En Namibie, le projet Lofdal peut livrer environ 2 000 tonnes d’oxydes de terres rares (TREO), dont 117 tonnes de dysprosium et 17,5 tonnes de terbium, deux métaux utilisés dans les aimants des turbines éoliennes. La durée de vie de la mine est par ailleurs estimée à 16 ans. C’est ce que révèle une évaluation économique préliminaire (PEA) publiée le lundi 3 octobre 2022 par Namibia Critical Metals, le propriétaire canadien du projet.
Pour mettre le gisement en production, il faudra un investissement initial de 207 millions $, avec à la clé un délai de récupération des fonds de 3,2 ans après le paiement des impôts. Quant aux revenus, la compagnie s’attend à des flux de trésorerie de 698,7 millions $ sur la durée de vie du projet et à un taux de rentabilité interne de 28 %, après impôts. La valeur actuelle nette du projet s’élève à 391 millions de dollars, après impôts.
Les investissements pour mettre en production un gisement s’élèvent à plusieurs centaines de millions de dollars sur une dizaine d’années, qui doivent être amortis malgré des coûts élevés et un marché imprédictible.
En Angola, la compagnie minière a annoncé le lundi 3 octobre un protocole d’accord avec un acheteur, afin d’écouler 25 % de la future production d’oxyde de terres rares de son usine de Saltend dans la banlieue de Hull en Angleterre. L’installation assurera en effet la transformation de la matière première provenant de la mine de terres rares Longonjo en Angola.
« Cet accord représente une avancée significative dans notre objectif de fournir un approvisionnement indépendant et durable en aimants en terres rares pour les industries des véhicules électriques et de l’éolien offshore », explique Paul Atherley, président de la compagnie minière britannique.
Pour le moment, l’identité de l’acheteur n’a pas été dévoilée, ni le montant de cette transaction, car les négociations ne sont pas terminées. Au niveau opérationnel, il s’agit néanmoins d’un potentiel argument supplémentaire pour accélérer le développement du projet Longonjo et permettre à l’Angola de rejoindre le rang des producteurs de terres rares.

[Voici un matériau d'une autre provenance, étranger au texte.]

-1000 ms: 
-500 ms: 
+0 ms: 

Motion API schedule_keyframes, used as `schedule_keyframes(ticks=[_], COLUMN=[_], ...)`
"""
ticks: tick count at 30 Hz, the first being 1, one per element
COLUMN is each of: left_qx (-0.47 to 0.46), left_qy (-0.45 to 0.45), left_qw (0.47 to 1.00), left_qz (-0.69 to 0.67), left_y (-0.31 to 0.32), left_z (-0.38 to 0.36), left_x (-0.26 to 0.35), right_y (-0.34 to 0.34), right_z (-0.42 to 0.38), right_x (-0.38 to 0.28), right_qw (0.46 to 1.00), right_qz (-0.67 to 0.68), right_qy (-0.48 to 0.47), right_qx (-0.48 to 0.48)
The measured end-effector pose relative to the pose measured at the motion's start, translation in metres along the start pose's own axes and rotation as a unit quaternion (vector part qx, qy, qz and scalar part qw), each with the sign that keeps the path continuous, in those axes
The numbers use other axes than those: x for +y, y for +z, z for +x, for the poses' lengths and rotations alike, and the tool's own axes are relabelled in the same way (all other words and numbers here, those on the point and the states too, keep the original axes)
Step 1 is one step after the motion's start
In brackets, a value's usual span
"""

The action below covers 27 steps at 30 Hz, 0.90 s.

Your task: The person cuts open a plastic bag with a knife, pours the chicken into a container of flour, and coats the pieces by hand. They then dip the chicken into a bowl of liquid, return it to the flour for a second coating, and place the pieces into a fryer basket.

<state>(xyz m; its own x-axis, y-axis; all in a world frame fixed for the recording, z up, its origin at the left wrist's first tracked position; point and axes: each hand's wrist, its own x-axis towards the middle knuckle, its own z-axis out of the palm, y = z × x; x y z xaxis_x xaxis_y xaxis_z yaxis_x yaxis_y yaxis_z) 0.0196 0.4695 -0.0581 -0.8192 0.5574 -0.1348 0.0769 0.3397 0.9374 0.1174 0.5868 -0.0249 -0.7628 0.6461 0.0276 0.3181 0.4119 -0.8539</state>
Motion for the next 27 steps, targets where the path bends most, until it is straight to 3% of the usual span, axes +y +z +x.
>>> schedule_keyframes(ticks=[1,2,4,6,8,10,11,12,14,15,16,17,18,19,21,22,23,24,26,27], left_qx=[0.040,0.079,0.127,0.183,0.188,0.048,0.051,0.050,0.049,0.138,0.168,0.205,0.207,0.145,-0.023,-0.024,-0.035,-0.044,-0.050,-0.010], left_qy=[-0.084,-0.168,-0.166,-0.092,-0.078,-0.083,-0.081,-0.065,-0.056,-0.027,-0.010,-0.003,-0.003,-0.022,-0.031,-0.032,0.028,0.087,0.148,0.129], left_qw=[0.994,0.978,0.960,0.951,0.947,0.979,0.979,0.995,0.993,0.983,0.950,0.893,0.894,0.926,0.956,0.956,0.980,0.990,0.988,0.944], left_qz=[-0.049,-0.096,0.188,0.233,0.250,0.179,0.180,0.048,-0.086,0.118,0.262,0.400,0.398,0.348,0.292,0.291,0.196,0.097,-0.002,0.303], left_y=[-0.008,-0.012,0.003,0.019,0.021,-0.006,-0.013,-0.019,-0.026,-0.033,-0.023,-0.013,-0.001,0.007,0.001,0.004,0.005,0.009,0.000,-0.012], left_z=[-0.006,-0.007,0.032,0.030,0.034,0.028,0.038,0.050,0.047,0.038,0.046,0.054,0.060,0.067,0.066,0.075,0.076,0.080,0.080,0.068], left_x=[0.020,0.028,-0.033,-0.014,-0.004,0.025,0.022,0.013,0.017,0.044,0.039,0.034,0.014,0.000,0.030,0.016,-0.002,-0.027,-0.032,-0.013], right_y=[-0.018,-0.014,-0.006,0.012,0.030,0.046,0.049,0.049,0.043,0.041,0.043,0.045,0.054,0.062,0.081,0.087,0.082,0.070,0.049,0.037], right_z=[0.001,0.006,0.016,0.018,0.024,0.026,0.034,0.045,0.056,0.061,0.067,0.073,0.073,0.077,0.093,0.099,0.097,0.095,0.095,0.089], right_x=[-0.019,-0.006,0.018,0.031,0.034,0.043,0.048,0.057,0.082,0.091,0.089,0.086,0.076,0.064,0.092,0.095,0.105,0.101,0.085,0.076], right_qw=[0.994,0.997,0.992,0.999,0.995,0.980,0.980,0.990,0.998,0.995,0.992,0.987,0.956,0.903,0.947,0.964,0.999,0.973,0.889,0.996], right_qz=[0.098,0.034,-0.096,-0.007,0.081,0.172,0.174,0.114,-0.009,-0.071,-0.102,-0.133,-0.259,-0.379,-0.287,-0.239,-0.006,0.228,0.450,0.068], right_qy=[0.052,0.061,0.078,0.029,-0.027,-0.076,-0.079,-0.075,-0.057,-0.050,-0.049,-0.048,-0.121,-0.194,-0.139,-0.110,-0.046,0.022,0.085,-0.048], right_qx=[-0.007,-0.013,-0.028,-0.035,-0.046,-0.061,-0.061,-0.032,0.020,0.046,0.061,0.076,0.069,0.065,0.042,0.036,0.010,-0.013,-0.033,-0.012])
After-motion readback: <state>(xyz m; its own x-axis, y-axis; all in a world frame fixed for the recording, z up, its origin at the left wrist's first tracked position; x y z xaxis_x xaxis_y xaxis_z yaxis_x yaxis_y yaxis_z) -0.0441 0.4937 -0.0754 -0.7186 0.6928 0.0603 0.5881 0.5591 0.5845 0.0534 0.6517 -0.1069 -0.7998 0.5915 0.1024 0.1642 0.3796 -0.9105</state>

Longonjo héberge 767 000 tonnes de réserves de terres rares selon un rapport publié par la compagnie minière Pensana en septembre 2022. Cette estimation a permis à la compagnie de confirmer une durée de vie de la mine de 20 ans.
En Tanzanie, l’australien Peak Resources veut lancer la construction de la mine de terres rares Ngualla d’ici la fin 2022. C’est l’annonce faite le 22 juillet 2021 par la compagnie minière australienne qui précise qu’elle va, pour cela, négocier des accords de financement et de prélèvement au cours des prochains mois.

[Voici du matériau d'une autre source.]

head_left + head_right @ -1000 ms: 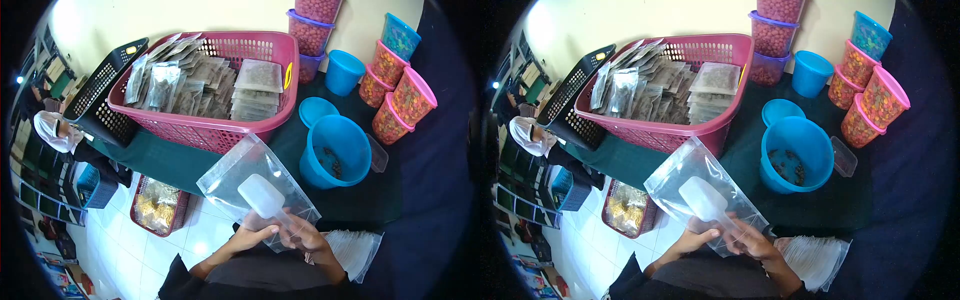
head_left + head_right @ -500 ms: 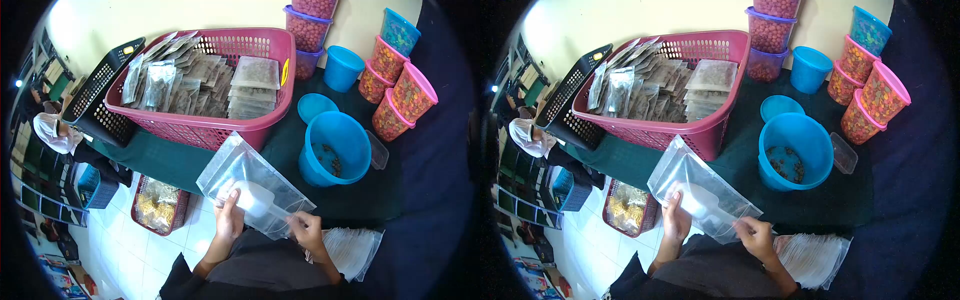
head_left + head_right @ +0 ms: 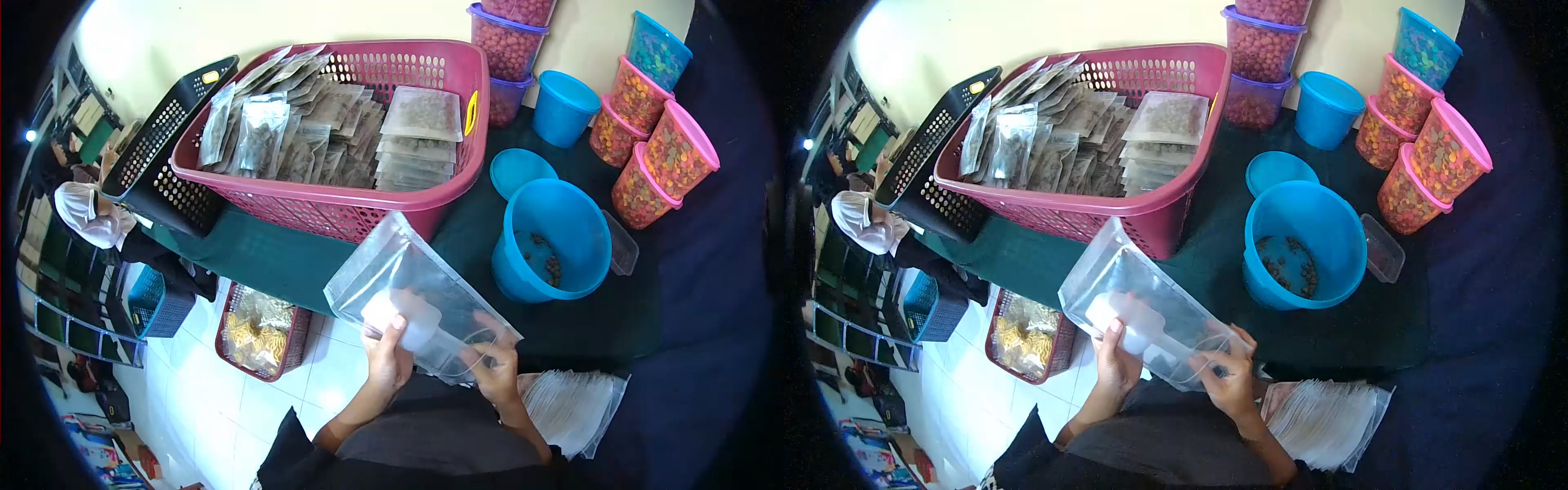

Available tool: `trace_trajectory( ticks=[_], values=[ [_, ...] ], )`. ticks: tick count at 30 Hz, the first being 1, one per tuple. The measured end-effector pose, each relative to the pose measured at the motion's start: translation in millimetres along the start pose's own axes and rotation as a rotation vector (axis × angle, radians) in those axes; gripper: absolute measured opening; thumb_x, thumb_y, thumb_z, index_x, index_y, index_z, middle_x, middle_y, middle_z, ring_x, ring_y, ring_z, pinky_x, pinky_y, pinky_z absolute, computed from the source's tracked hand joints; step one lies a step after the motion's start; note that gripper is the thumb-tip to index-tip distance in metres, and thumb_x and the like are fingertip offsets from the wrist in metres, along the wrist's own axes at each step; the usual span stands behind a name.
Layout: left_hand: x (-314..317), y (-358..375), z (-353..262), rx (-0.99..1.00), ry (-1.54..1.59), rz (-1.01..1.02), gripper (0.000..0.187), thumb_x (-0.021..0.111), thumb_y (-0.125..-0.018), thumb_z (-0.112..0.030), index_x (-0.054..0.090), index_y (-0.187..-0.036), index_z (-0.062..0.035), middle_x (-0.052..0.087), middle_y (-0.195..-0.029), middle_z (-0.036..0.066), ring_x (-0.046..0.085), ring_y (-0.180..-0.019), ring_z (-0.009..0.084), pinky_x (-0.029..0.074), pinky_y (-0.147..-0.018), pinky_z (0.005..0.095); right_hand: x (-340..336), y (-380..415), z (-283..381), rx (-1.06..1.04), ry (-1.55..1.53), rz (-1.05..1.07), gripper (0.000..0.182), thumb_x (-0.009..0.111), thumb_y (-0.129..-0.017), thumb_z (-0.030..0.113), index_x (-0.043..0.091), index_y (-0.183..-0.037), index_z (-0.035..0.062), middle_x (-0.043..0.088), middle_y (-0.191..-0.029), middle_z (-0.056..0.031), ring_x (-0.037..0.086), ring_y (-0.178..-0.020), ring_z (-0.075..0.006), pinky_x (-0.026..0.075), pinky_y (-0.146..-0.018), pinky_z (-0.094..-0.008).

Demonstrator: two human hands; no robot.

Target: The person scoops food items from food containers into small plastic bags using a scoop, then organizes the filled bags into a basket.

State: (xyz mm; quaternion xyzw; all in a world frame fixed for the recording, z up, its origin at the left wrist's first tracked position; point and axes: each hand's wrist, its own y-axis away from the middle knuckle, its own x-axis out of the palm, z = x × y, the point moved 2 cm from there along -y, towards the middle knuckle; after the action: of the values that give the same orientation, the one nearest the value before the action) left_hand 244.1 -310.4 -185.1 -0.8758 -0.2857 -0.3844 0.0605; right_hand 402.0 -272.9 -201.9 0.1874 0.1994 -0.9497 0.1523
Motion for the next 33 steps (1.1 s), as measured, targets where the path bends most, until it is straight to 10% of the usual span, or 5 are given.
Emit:
trace_trajectory(
  ticks=[15, 20, 25, 33],
  values=[
    [-10, 0, 6, 0.005, 0.148, 0.039, 0.041, 0.059, -0.074, -0.005, 0.042, -0.111, -0.0011, 0.051, -0.103, 0.008, 0.049, -0.092, 0.0161, 0.038, -0.081, 0.0319, 14, -3, -1, 0.175, -0.271, -0.284, 0.012, 0.063, -0.071, 0.011, 0.06, -0.066, -0.0004, 0.054, -0.101, -0.0117, 0.043, -0.099, -0.0192, 0.032, -0.081, -0.0306],
    [-4, -2, -9, 0.004, -0.009, 0.016, 0.051, 0.056, -0.076, -0.022, 0.033, -0.117, -0.0028, 0.045, -0.108, 0.012, 0.045, -0.102, 0.0243, 0.038, -0.084, 0.042, 2, -14, 17, -0.105, 0.054, 0.139, 0.01, 0.066, -0.064, 0.012, 0.062, -0.065, 0.0032, 0.054, -0.1, -0.0125, 0.043, -0.098, -0.0249, 0.029, -0.083, -0.0342],
    [-15, -9, -16, 0.055, 0.092, 0.016, 0.039, 0.049, -0.081, -0.006, 0.034, -0.116, -0.0024, 0.044, -0.113, 0.017, 0.044, -0.105, 0.0249, 0.04, -0.084, 0.0381, -16, -10, -9, 0.143, -0.084, -0.134, 0.009, 0.064, -0.065, 0.012, 0.063, -0.067, 0.0028, 0.057, -0.095, -0.0086, 0.041, -0.093, -0.0225, 0.029, -0.082, -0.034],
    [-9, -6, -12, 0.018, 0.06, 0.059, 0.038, 0.049, -0.08, -0.01, 0.036, -0.116, -0.0031, 0.045, -0.111, 0.012, 0.044, -0.101, 0.0206, 0.033, -0.088, 0.0372, -9, -6, -1, 0.065, -0.111, 0.094, 0.01, 0.062, -0.069, 0.011, 0.06, -0.065, 0.0016, 0.059, -0.093, -0.008, 0.044, -0.093, -0.0204, 0.033, -0.08, -0.031]
  ],
)
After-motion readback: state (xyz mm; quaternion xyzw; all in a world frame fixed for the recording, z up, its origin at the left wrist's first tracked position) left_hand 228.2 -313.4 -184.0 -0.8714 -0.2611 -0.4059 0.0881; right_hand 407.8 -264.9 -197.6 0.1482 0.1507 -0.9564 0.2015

Selon les estimations de Peak Resources, son projet Ngualla héberge des réserves de minerai de 18,5 millions de tonnes titrant 4,8 % d’oxyde de terres rares (REO) et des ressources minérales atteignant 214,4 millions de tonnes à 2,15 % de REO. Pour exploiter ce potentiel, la compagnie devra investir 200 millions $.
En parallèle aux efforts entrepris en Tanzanie, rappelons que Peak Resources s’efforce de mettre en place une raffinerie au Royaume-Uni, afin de traiter le concentré de terres rares qui sera produit à Ngualla.
Reste à savoir si ces pays seront disposés à supporter le coût environnemental de cette industrie insalubre et aussi profiter au maximum de cette exploitation pour créer de l’emploi à la jeunesse et lutter contre la pauvreté.